In a slowing economy, where can investors find earnings growth—that last-standing driver of equity share price appreciation? We look to company managements continuing the arduous work of operational restructuring. We believe some of the greatest share price improvements will come not from splashy, big-bang changes, but from managements extracting one small profit improvement after another for a meaningful cumulative effect. Examples include a consumer goods company growing its core operating margins by wringing out inefficiencies from its supply chain operations and enhancing individual product lines. We continue to hold shares of a large jet engine manufacturer that performed well on China’s Covid-reopening. We believe we have identified a second phase of recovery for the company, in which its CEO can focus intensely on improving returns. Many portfolio companies can reduce expenses—in some cases quite dramatically—which should buffer earnings in a recession. Causeway global value client portfolios hold an American technology businesses services company that should benefit from the flexibility of a nearly all-variable cost base. We are finding other opportunities in key players in oligopolistic markets who have pricing power and entrenched customers, such as a European-domiciled provider of mission-critical enterprise software. As credit becomes scarcer, we believe financial strength is paramount, particularly for those companies undergoing operational restructuring. Across Causeway client fundamental portfolios, we have scrutinized the balance sheets of holdings to understand better the effect of rising interest rates and believe in the portfolios’ overall financial strength. Payout yields—from companies paying dividends and buying back shares—remain an important component of total return.             

We believe some of the greatest share price improvements will come not from splashy, big-bang changes, but from managements extracting one small profit improvement after another. 

Although the end of easy money may create economic challenges and market tumult, it should also intensify investors’ focus on valuation.
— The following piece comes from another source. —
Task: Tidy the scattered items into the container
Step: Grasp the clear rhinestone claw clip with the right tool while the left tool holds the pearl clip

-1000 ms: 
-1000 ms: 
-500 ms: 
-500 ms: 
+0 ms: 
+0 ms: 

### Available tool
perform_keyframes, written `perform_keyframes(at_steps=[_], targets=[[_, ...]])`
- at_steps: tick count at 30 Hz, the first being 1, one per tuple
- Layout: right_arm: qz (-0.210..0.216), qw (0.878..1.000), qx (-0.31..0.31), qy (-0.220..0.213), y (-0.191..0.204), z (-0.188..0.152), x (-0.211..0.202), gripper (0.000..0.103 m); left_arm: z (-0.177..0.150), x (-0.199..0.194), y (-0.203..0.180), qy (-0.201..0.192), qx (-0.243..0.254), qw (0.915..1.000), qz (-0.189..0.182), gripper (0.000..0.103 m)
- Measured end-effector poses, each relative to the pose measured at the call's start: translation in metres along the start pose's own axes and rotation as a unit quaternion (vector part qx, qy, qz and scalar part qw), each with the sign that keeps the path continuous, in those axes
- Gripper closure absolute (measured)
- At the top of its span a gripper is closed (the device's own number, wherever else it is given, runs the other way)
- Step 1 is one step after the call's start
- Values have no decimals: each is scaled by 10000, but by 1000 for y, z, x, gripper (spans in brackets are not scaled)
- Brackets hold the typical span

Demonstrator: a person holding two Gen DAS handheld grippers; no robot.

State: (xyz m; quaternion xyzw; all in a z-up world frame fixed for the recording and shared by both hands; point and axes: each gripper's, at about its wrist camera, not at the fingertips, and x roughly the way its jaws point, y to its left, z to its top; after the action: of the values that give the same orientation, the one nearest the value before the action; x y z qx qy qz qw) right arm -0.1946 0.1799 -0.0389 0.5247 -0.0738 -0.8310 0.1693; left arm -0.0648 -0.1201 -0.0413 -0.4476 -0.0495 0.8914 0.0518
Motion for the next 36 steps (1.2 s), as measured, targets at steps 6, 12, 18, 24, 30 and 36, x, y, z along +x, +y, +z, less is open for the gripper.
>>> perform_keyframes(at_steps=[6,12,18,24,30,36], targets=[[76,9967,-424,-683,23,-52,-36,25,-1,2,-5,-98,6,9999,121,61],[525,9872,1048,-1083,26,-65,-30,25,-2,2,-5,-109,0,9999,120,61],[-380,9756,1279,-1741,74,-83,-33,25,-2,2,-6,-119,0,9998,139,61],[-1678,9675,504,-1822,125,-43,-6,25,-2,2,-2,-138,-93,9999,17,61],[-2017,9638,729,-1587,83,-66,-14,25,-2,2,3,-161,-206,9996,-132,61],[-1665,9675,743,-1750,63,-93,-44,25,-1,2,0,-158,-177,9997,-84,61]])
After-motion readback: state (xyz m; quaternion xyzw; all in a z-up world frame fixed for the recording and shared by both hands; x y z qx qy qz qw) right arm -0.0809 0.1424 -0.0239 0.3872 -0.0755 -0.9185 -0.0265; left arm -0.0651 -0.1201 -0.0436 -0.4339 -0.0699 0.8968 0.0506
We believe every downturn creates opportunities for Causeway equity strategies, and our team seeks to use market volatility to redeploy capital into well-vetted equities with upside potential.


This market commentary expresses Causeway’s views as of March 24,  2023 and should not be relied on as research or investment advice regarding any stock. These views and any portfolio holdings and characteristics are subject to change. There is no guarantee that any forecasts made will come to pass.  Forecasts are subject to numerous assumptions, risks, and uncertainties, which change over time, and Causeway undertakes no duty to update any such forecasts. Information and data presented has been developed internally and/or obtained from sources believed to be reliable; however, Causeway does not guarantee the accuracy, adequacy, or completeness of such information.

International investing may involve risk of capital loss from unfavorable fluctuations in currency values, from differences in generally accepted accounting principles, or from economic or political instability in other nations.  Please see for additional information on the risks of investing using Causeway’s strategies.

The MSCI ACWI Index is a free float-adjusted market capitalization index, designed to measure the performance of the large and mid-cap segments across 23 Developed Markets and 24 Emerging Markets countries.  The MSCI EAFE Index is a free float-adjusted market capitalization index, designed to measure the performance of the large and mid-cap segments across 21 Developed Markets countries. These MSCI indices are gross of withholding taxes, assume reinvestment of dividends and capital gains, and assume no management, custody, transaction or other expenses. It is not possible to invest directly in an Index.  Accounts will not be invested in all the constituent securities of their benchmark indices at all times, and may hold securities not included in their benchmark indices.